Asked who and what inspires her these days, she said: "I just got to do a show with Bitch, who's a really great singer and songwriter, and she and I performed together last week at Largo in L.A.. I really love her. I love Ben Lee. He did a show with me there. I love the band Beach Bunny.”
She also shared that she’d been watching the Korean zombie horror movie All of Us Are Dead on Netflix. She said she thought it was the movie maker's attempt to help South Koreans deal with the horror of the Sewol ferry disaster in 2014, in which corruption and ineptness resulted in no one coming to save the 299 people who died—250 of them teenagers. The film, she says, is a metaphor for that disaster. The film revolves around teenagers who turn into zombies and get trapped in their high school.
And she says she’s happy to return to San Jose. Some of her first shows were at gay bars in the city. She also performed along Joan Jett at Pride several years ago.
Of course, no conversation about comedy can omit TikTok, the medium for so many rising comedians these days.
"I really, really love Brian Jordan Alvarez, who’s one of my favorite comedians on social media and Instagram and TikTok. He’s just incredible,” she says.

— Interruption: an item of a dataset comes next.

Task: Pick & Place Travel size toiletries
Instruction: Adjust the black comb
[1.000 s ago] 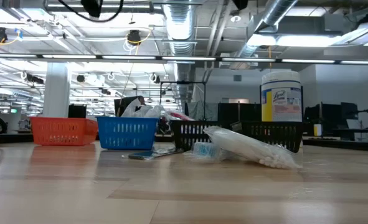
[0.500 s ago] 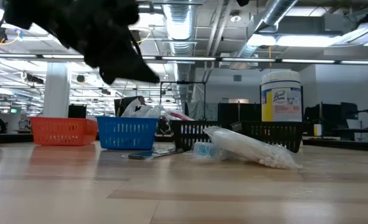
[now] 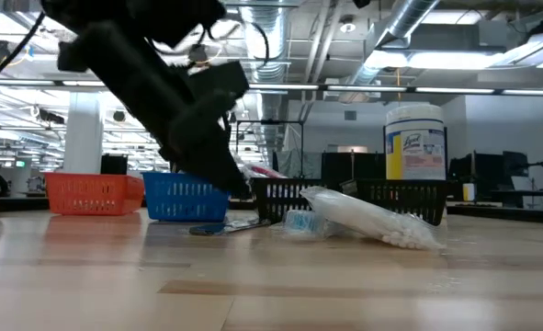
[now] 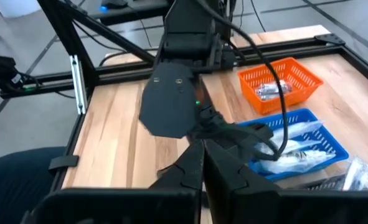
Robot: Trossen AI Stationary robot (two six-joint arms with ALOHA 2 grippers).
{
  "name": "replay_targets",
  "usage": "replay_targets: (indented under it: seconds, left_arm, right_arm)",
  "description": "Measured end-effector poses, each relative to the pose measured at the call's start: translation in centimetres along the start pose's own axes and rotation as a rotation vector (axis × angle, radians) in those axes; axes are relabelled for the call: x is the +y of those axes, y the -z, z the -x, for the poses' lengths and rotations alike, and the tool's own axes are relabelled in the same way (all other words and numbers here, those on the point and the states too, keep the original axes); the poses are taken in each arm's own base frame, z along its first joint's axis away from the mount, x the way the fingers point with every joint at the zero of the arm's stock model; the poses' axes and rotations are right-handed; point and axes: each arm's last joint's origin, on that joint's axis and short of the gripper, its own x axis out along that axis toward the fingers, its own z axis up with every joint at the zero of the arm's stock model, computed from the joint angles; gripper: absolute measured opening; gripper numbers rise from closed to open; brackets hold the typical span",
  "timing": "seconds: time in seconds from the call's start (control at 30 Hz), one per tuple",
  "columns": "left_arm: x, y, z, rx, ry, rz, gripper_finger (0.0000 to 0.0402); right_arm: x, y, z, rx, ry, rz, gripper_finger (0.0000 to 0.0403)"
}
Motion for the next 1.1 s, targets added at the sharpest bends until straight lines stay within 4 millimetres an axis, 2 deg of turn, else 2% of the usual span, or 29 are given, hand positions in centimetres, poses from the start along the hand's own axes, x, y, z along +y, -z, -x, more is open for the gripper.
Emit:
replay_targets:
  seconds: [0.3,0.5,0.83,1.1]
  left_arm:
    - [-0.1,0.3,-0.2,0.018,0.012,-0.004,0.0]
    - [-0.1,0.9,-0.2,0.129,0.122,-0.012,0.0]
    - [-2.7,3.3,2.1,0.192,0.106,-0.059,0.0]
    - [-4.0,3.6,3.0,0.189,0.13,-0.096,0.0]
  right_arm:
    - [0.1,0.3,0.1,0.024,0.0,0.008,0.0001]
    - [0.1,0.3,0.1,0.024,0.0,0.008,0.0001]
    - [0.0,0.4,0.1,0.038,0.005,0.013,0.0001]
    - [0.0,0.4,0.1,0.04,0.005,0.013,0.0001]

Cho often talks about the healing power of comedy, and the need to talk publicly about difficult subjects. In her own life, she’s managed to overcome addiction and self-harm. Today, she sounds at peace with herself. I find that even just the experience of talking to her on the phone leaves me feeling calm.
Maybe it’s an environment change. She now lives a comfortable life in Los Angeles with her dog and two cats. While we speak, she sits in a part of her house that looks out onto a yard where she’s set up a bird feeder. Initially, she got it to entertain her cats, Sacre Coeur and Sarang. But now she admits that she herself has become “obsessed” with it. After our call, she plans to do some work online, walk the dog and then make lunch: Tom Kha Gai (Thai Chicken Soup.)
Cooking, it turns out, is another passion—in addition to stand up comedy, writing, singing, dancing, acting, designing and activism.
“I’ll grind up galangal, and the lemongrass and the bird’s eye chilies and the lime leaves and make a soup with the mortar and pestle. So that’s cooking—I love it!” she says. “It’s good to make the soup. I think it’s sort of a meditative thing. It’s like when you grind things down with a mortar and pestle, and you do a lot of chopping…I think it’s really a wonderful thing to do.”
Taking time for yourself is all part of the creative process. Some creativity coaches even talk about how engaging in repetitive actions such as chopping in cooking can be a form of cogitation.
The tranquility of Cho’s current life is like a refuge from the reality outside.
“I’m an older Asian American woman who is a prime target for all of these crimes,” Cho says.
So perhaps it’s not surprising that she’s practicing some self-care and reveling in the comfort and safety of her home.
Comedy and laughter can act as a form of therapy, offering relaxation and connection. When Cho comes to town, I’ll be there practicing my own self-care, hoping to connect, share some laughs and discover the absurd in a dark situation.